Women have an increased risk of high-grade cervical lesions returning after surgery if there have been lesions in the resection margin, especially if high-risk HPV (human papillomavirus) is found in the follow-up test, reports a new longitudinal study from Karolinska Institutet published in The American Journal of Obstetrics and Gynecology. The researchers also found that many other diseases can be independent risk factors in lesion recurrence.
“Our findings suggest that the risk assessment of patients following treatment of neoplasia could be improved if these different factors were taken into account,” says Sonia Andersson, consultant and professor at the Department of Women’s and Children’s Health at Karolinska Institutet and the study’s last author.
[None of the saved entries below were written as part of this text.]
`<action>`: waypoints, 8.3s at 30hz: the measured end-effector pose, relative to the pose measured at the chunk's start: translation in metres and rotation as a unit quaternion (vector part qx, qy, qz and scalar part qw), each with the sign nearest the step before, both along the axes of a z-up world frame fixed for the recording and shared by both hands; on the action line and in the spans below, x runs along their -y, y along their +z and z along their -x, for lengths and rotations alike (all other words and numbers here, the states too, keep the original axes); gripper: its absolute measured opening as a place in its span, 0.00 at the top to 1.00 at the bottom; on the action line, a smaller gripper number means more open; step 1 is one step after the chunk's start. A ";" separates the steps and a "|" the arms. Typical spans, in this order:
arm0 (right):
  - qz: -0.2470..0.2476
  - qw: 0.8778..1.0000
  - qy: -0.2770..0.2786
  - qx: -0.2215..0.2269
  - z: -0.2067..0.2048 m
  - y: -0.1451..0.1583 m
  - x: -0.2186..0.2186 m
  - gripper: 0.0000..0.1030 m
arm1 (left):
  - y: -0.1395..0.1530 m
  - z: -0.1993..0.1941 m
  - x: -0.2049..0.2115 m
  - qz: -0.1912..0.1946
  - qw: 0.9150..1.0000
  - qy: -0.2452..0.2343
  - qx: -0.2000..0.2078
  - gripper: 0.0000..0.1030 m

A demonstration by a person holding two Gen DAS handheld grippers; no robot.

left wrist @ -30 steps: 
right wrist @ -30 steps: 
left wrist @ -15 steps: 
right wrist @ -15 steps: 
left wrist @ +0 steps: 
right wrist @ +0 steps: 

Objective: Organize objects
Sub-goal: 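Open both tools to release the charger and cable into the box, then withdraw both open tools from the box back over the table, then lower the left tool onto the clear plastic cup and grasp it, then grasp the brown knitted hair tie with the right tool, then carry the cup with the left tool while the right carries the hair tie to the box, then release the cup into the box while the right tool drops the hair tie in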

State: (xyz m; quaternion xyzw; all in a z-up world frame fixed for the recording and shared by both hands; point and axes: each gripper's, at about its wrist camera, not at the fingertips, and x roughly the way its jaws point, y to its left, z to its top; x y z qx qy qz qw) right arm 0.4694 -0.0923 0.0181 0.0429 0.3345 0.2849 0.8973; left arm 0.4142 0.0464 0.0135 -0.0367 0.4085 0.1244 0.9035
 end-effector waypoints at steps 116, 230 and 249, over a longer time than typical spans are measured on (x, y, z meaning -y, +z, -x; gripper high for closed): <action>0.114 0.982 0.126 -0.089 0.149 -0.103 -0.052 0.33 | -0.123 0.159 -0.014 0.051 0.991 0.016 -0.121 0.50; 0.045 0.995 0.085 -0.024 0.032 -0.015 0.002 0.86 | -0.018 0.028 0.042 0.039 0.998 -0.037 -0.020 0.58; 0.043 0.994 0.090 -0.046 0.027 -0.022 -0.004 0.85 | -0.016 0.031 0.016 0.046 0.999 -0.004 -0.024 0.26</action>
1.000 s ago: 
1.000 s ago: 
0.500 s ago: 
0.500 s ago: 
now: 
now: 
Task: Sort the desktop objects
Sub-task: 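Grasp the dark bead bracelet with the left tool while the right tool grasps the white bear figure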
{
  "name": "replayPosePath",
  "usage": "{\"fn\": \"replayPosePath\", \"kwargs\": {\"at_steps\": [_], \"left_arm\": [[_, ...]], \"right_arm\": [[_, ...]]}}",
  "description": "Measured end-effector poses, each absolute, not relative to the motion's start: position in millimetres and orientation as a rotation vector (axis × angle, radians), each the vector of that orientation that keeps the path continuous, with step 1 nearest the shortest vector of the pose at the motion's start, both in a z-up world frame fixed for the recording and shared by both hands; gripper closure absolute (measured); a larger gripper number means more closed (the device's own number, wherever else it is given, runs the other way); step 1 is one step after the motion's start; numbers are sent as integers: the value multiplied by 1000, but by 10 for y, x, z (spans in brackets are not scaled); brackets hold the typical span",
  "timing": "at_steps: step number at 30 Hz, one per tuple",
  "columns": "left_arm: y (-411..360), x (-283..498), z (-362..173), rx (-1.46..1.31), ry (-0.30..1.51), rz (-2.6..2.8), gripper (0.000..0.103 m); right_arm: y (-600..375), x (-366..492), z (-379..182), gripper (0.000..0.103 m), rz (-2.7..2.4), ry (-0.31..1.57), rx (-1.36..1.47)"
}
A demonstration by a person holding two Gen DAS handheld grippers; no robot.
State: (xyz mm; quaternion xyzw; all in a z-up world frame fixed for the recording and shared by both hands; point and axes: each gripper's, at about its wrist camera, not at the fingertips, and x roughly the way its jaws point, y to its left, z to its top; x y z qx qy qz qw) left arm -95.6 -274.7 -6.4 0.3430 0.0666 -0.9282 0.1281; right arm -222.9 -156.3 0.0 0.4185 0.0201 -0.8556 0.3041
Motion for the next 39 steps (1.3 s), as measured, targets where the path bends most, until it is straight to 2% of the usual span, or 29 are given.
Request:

The aim of surgery for high-grade lesions is to include a margin of normal tissue around the excised neoplasm. In this study, the researchers investigated how the long-term risk of recurrence is affected by the presence of lesions in this area, called the resection margin.
16 years follow-up
Almost 1,000 women treated at Karolinska University Hospital in Stockholm between 2000 and 2007 were followed up using data from the National Quality Register for Cervical Cancer Prevention. During the follow-up time of up to 16 years, 12 per cent of the women were diagnosed with residual or recurrent high-grade lesions.
Women who had lesions in the resection margin had a higher risk of recurrent lesions than women with a free resection margin. The risk was almost three times higher if the lesions were in the resection margin towards the uterus or if it was unclear if they were in the resection margin towards the uterus or the vagina, and five times higher if the lesions were in both resection margins. However, there was no observable increase in risk if the lesions were confined to the resection margin towards the vagina.
Several other risk factors
For women in which high-risk HPV (human papillomavirus) strains could be identified in the follow-up test, the risk of lesion recurrence was also significantly higher than for women without high-risk HPV.
The study also showed that the presence of comorbidity, such as autoimmune disease, HIV infection, hepatitis B or C, cancer, diabetes, genetic diseases or organ transplantation, can be independent risk factors affecting the long-term risk of the post-surgical recurrence of high-grade neoplasia.“Future studies should examine the possibility of combining findings from the resection margin with current practice in order that the risk of the return of high-grade lesions can be more effectively predicted,” says the study’s first author Susanna Alder, foundation doctor and researcher in Sonia Andersson’s group at Karolinska Institutet.